[Stored entries]
::::::::

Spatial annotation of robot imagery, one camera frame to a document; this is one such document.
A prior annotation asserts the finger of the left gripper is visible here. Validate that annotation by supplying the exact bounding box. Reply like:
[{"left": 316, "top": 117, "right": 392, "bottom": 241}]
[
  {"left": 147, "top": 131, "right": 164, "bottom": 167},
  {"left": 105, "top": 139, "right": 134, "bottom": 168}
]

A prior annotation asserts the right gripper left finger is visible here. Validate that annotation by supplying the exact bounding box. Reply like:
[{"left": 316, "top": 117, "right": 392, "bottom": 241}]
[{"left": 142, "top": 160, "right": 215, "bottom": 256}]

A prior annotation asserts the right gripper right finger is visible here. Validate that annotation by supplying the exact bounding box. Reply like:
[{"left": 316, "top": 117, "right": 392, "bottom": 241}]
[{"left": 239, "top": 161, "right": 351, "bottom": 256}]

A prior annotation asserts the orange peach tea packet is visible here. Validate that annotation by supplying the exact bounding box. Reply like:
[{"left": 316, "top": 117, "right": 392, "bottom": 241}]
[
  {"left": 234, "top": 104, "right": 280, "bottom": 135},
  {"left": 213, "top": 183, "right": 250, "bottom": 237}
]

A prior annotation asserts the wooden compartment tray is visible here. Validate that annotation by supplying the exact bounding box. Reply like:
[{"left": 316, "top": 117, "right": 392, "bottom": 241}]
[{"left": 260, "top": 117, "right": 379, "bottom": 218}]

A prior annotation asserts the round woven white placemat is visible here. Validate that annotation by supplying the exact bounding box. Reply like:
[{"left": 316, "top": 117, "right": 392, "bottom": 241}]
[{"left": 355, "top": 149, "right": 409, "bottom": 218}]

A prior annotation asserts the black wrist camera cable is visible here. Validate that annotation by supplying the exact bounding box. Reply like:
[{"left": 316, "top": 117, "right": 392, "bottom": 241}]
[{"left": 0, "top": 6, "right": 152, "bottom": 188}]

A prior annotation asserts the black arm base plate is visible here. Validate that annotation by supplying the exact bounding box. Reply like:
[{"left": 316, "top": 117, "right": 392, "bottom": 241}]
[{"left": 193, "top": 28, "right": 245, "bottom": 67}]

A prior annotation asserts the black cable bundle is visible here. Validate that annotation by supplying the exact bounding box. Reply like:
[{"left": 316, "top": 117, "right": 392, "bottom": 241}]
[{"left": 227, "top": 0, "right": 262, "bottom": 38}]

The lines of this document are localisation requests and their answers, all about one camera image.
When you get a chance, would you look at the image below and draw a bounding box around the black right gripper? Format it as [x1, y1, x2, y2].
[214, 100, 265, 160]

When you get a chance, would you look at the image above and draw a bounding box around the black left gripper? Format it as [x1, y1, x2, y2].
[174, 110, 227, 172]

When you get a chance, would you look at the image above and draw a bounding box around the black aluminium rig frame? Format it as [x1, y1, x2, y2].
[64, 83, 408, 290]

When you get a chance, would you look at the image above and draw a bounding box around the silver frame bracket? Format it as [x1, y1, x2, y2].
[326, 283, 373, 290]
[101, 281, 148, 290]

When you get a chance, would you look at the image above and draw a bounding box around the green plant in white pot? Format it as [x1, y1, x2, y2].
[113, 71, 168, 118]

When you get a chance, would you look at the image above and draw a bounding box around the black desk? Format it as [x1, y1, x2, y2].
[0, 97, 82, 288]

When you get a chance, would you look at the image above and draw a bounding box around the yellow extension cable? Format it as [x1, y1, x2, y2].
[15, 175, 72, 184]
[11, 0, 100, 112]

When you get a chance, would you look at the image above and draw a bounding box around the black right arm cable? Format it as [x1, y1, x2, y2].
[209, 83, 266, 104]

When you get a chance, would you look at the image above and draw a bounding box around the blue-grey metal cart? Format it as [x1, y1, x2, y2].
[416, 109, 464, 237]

::::::::

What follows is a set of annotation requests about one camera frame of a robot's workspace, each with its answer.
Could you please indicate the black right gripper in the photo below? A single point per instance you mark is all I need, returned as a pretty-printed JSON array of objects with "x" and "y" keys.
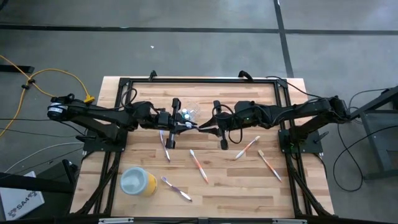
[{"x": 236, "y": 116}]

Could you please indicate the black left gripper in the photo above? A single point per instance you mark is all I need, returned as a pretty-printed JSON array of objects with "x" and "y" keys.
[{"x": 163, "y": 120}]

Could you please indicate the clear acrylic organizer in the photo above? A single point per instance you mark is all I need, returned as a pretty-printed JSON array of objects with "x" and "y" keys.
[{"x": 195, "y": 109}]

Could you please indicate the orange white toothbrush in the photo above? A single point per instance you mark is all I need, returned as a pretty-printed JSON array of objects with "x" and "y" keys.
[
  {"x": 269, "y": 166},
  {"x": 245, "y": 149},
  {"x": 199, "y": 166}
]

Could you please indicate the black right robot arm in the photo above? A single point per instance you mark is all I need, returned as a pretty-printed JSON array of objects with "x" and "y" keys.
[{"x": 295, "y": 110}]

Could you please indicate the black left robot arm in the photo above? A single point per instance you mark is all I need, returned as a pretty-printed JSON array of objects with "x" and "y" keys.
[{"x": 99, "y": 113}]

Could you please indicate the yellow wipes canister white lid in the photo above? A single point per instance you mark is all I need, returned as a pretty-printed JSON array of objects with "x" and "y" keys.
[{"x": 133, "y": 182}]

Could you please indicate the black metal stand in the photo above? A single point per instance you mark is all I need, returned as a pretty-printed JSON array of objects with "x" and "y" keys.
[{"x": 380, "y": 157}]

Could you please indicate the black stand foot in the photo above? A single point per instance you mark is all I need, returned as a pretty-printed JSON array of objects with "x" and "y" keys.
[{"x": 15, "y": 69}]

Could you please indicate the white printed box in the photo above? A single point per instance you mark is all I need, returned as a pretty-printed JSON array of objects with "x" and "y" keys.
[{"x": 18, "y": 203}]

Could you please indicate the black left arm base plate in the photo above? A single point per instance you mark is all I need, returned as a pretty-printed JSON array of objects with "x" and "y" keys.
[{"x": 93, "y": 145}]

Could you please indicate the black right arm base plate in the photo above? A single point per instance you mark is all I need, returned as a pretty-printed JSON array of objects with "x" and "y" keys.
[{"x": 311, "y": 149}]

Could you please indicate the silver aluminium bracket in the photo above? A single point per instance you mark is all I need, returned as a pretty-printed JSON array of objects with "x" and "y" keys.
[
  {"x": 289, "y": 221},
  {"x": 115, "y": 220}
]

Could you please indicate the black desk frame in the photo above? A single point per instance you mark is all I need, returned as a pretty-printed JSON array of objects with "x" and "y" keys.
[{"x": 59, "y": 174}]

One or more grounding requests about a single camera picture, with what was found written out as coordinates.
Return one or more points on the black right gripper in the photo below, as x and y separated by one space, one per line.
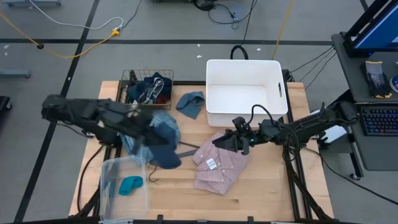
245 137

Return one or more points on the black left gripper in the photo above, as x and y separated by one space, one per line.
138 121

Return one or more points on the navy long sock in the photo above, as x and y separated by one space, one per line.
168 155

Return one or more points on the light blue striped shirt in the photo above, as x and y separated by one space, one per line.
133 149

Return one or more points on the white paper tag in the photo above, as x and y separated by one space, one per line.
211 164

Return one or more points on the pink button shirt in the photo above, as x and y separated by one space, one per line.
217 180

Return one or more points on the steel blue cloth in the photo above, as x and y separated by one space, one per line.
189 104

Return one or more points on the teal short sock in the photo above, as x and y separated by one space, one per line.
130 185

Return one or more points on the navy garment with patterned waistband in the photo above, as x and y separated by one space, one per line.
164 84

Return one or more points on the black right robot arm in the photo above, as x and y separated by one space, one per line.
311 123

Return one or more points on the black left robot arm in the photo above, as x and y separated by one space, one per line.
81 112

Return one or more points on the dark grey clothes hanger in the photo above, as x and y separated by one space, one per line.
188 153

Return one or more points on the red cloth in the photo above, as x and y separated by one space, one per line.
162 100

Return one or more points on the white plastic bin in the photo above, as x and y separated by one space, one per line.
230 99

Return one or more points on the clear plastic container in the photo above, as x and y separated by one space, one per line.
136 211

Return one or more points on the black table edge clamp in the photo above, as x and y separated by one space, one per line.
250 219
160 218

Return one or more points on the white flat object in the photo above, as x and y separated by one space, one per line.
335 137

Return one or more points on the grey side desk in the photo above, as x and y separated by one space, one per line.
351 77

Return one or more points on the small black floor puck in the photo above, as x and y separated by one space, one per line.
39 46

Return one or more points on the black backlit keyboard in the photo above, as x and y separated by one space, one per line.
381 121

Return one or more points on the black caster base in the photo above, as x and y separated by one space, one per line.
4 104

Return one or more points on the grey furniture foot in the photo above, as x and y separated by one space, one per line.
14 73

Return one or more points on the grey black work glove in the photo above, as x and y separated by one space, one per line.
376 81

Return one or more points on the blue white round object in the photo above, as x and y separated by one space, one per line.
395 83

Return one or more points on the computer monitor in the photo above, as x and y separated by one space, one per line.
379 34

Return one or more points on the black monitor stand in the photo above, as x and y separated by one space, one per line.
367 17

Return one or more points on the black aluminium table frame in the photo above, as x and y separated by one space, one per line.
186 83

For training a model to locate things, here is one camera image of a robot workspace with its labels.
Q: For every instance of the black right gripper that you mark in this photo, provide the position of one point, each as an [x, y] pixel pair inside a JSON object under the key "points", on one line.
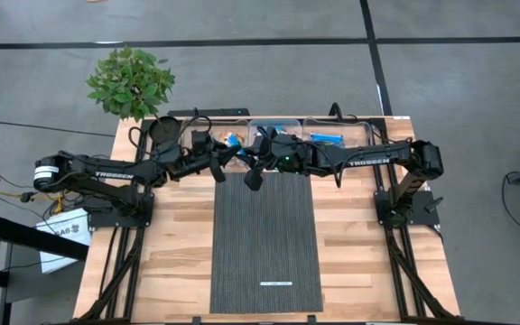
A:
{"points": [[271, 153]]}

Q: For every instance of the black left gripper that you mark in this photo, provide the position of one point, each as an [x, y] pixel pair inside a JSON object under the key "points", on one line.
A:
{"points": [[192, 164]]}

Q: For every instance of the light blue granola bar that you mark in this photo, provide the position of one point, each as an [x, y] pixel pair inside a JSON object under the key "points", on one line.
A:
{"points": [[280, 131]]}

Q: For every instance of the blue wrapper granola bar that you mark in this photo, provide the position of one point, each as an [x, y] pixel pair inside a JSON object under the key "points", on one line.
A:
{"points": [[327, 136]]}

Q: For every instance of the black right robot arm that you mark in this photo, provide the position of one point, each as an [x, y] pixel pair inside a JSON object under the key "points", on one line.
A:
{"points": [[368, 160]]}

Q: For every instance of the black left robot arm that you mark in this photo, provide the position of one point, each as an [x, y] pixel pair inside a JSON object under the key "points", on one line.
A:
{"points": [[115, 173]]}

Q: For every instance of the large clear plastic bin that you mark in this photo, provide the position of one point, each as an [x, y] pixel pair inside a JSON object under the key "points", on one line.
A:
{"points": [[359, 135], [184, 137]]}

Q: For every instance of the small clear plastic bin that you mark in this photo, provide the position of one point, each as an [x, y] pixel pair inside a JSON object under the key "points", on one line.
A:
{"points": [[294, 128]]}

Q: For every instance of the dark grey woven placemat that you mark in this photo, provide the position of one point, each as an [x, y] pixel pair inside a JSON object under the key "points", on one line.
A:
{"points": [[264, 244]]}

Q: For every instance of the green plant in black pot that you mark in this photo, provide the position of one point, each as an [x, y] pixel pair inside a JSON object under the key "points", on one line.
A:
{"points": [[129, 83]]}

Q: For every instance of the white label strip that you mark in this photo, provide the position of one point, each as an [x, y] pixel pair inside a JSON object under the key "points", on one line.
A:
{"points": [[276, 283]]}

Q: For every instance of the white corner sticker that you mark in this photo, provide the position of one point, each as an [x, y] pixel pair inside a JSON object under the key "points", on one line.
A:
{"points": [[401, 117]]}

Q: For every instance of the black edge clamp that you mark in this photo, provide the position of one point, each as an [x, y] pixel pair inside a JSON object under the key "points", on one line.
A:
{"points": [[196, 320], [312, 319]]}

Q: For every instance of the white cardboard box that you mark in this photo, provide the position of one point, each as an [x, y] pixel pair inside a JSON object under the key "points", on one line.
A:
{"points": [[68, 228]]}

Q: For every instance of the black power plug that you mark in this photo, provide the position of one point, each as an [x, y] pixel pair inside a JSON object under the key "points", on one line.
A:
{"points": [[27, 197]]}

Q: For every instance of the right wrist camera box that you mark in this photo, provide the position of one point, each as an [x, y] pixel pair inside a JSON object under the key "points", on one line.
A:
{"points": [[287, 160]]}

::::::::

Across all the entries above, how many lines hold the word "granola"? Answer with the number only.

2